* **EXERCISE DIRECTIONS**
Repeat each record that follows, keeping it identical.

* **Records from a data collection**
• • • • • • •
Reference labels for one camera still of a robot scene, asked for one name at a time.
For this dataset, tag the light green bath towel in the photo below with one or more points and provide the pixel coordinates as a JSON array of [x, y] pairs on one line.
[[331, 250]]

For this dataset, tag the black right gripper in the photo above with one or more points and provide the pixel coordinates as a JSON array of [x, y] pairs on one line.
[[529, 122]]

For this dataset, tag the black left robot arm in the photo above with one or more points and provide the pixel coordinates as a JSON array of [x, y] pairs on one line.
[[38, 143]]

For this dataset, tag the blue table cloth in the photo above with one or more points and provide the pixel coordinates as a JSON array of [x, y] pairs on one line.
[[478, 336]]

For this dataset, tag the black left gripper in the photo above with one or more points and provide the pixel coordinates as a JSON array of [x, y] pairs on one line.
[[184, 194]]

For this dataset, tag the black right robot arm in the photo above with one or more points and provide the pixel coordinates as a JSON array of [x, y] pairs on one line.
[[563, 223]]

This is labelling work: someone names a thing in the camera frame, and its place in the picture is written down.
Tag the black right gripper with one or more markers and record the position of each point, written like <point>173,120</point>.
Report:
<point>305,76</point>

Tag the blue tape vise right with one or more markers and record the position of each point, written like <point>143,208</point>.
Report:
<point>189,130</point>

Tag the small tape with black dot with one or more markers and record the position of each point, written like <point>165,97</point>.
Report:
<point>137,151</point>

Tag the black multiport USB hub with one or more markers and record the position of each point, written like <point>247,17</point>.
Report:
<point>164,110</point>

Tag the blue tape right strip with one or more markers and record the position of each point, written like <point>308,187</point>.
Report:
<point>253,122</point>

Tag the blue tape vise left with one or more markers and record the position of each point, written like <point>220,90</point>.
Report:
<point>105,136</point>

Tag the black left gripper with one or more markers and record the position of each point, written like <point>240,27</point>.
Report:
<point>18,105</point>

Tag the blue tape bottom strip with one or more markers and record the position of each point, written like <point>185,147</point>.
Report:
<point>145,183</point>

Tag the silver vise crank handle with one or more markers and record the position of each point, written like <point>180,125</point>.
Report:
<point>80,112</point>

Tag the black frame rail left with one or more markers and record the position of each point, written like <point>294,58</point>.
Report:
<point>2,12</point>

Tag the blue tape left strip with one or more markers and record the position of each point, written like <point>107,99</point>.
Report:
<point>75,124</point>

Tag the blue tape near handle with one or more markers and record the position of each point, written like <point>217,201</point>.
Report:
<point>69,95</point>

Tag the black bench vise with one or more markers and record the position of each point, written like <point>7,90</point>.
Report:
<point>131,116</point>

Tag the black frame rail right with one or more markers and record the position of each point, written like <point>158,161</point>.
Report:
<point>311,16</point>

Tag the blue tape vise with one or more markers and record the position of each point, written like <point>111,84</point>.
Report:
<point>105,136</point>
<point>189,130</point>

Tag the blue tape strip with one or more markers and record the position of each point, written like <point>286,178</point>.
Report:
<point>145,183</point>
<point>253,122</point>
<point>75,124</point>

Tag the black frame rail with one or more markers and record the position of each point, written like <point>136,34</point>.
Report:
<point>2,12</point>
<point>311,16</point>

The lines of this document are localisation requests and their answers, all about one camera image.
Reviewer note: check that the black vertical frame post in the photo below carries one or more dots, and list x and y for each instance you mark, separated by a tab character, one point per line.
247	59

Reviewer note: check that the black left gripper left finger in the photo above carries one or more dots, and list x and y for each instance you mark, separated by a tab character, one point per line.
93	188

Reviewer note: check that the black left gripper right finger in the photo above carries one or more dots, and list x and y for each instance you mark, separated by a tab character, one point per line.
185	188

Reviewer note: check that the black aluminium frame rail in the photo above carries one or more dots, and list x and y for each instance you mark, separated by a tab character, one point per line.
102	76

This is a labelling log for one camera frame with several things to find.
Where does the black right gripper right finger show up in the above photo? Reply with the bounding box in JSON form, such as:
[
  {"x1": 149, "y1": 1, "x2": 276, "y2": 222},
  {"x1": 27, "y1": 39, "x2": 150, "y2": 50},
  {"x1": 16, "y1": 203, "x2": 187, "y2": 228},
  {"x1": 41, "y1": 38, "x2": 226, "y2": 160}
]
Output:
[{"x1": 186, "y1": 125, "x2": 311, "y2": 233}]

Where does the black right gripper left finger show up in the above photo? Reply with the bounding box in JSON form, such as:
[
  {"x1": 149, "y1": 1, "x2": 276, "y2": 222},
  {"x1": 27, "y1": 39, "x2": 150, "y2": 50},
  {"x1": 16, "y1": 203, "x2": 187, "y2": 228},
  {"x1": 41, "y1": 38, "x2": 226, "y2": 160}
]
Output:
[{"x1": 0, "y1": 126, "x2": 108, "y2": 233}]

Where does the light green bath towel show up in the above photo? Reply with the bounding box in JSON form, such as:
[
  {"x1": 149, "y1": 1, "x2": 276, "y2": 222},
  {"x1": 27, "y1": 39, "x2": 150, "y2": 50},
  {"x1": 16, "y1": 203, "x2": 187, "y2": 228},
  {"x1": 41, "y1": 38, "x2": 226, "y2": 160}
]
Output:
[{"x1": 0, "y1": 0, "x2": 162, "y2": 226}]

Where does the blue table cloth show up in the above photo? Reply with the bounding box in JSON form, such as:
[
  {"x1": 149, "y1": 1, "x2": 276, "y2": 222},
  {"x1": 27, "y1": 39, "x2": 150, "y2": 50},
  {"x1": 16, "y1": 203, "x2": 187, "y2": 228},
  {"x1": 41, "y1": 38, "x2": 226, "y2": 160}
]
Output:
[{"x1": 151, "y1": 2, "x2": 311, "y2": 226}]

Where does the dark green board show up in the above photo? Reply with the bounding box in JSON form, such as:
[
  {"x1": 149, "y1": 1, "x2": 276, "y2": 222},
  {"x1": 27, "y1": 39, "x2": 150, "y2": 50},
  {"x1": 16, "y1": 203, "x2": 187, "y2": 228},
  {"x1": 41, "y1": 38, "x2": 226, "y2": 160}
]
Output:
• • • • • • •
* **WRITTEN ANSWER**
Reference labels for one camera still of a robot scene, asked for one name at a time.
For this dataset, tag the light green bath towel in the photo below with one or more points and provide the pixel coordinates as a JSON array of [x, y] pairs on one line.
[[331, 250]]

For this dataset, tag the black right gripper in the photo above with one or more points and provide the pixel coordinates as a JSON array of [x, y] pairs on one line.
[[529, 122]]

For this dataset, tag the black left robot arm in the photo above with one or more points and provide the pixel coordinates as a JSON array of [x, y] pairs on one line.
[[38, 143]]

For this dataset, tag the blue table cloth in the photo above with one or more points and provide the pixel coordinates as a JSON array of [x, y] pairs on one line.
[[478, 336]]

For this dataset, tag the black left gripper in the photo above with one or more points and provide the pixel coordinates as a JSON array of [x, y] pairs on one line.
[[184, 194]]

For this dataset, tag the black right robot arm in the photo above with one or more points and provide the pixel coordinates as a JSON array of [x, y] pairs on one line.
[[563, 223]]

This is labelling work: someone names a thing in the camera frame, and its place in the picture is written down.
Tag the black right gripper with one or more markers and record the position of each point, written like <point>173,120</point>.
Report:
<point>305,76</point>

Tag the blue tape vise right with one or more markers and record the position of each point, written like <point>143,208</point>.
Report:
<point>189,130</point>

Tag the small tape with black dot with one or more markers and record the position of each point, written like <point>165,97</point>.
Report:
<point>137,151</point>

Tag the black multiport USB hub with one or more markers and record the position of each point, written like <point>247,17</point>.
Report:
<point>164,110</point>

Tag the blue tape right strip with one or more markers and record the position of each point, written like <point>308,187</point>.
Report:
<point>253,122</point>

Tag the blue tape vise left with one or more markers and record the position of each point, written like <point>220,90</point>.
Report:
<point>105,136</point>

Tag the black left gripper with one or more markers and record the position of each point, written like <point>240,27</point>.
Report:
<point>18,105</point>

Tag the blue tape bottom strip with one or more markers and record the position of each point, written like <point>185,147</point>.
Report:
<point>145,183</point>

Tag the silver vise crank handle with one or more markers and record the position of each point, written like <point>180,125</point>.
Report:
<point>80,112</point>

Tag the black frame rail left with one or more markers and record the position of each point, written like <point>294,58</point>.
Report:
<point>2,12</point>

Tag the blue tape left strip with one or more markers and record the position of each point, written like <point>107,99</point>.
Report:
<point>75,124</point>

Tag the blue tape near handle with one or more markers and record the position of each point, written like <point>217,201</point>.
Report:
<point>69,95</point>

Tag the black bench vise with one or more markers and record the position of each point, written like <point>7,90</point>.
Report:
<point>131,116</point>

Tag the black frame rail right with one or more markers and record the position of each point, written like <point>158,161</point>.
Report:
<point>311,16</point>

Tag the blue tape vise with one or more markers and record the position of each point, written like <point>111,84</point>.
Report:
<point>105,136</point>
<point>189,130</point>

Tag the blue tape strip with one or more markers and record the position of each point, written like <point>286,178</point>.
Report:
<point>145,183</point>
<point>253,122</point>
<point>75,124</point>

Tag the black frame rail with one or more markers and record the position of each point, written like <point>136,34</point>.
Report:
<point>2,12</point>
<point>311,16</point>

The lines of this document are localisation requests and their answers, all about one camera image.
Reviewer note: check that the black vertical frame post in the photo below carries one or more dots, and list x and y for each instance you mark, separated by a tab character, one point per line.
247	59

Reviewer note: check that the black left gripper left finger in the photo above carries one or more dots, and list x and y for each instance you mark, separated by a tab character, one point per line.
93	188

Reviewer note: check that the black left gripper right finger in the photo above carries one or more dots, and list x and y for each instance you mark, separated by a tab character, one point per line.
185	188

Reviewer note: check that the black aluminium frame rail in the photo above carries one or more dots, and list x and y for each instance you mark, separated by a tab character, one point per line.
102	76

This is a labelling log for one camera frame with several things to find.
Where does the black right gripper right finger show up in the above photo? Reply with the bounding box in JSON form, such as:
[
  {"x1": 149, "y1": 1, "x2": 276, "y2": 222},
  {"x1": 27, "y1": 39, "x2": 150, "y2": 50},
  {"x1": 16, "y1": 203, "x2": 187, "y2": 228},
  {"x1": 41, "y1": 38, "x2": 226, "y2": 160}
]
Output:
[{"x1": 186, "y1": 125, "x2": 311, "y2": 233}]

Where does the black right gripper left finger show up in the above photo? Reply with the bounding box in JSON form, such as:
[
  {"x1": 149, "y1": 1, "x2": 276, "y2": 222},
  {"x1": 27, "y1": 39, "x2": 150, "y2": 50},
  {"x1": 16, "y1": 203, "x2": 187, "y2": 228},
  {"x1": 41, "y1": 38, "x2": 226, "y2": 160}
]
Output:
[{"x1": 0, "y1": 126, "x2": 108, "y2": 233}]

Where does the light green bath towel show up in the above photo? Reply with the bounding box in JSON form, such as:
[
  {"x1": 149, "y1": 1, "x2": 276, "y2": 222},
  {"x1": 27, "y1": 39, "x2": 150, "y2": 50},
  {"x1": 16, "y1": 203, "x2": 187, "y2": 228},
  {"x1": 41, "y1": 38, "x2": 226, "y2": 160}
]
Output:
[{"x1": 0, "y1": 0, "x2": 162, "y2": 226}]

Where does the blue table cloth show up in the above photo? Reply with the bounding box in JSON form, such as:
[
  {"x1": 149, "y1": 1, "x2": 276, "y2": 222},
  {"x1": 27, "y1": 39, "x2": 150, "y2": 50},
  {"x1": 16, "y1": 203, "x2": 187, "y2": 228},
  {"x1": 41, "y1": 38, "x2": 226, "y2": 160}
]
Output:
[{"x1": 151, "y1": 2, "x2": 311, "y2": 226}]

Where does the dark green board show up in the above photo? Reply with the bounding box in JSON form, such as:
[
  {"x1": 149, "y1": 1, "x2": 276, "y2": 222},
  {"x1": 27, "y1": 39, "x2": 150, "y2": 50},
  {"x1": 16, "y1": 203, "x2": 187, "y2": 228},
  {"x1": 41, "y1": 38, "x2": 226, "y2": 160}
]
Output:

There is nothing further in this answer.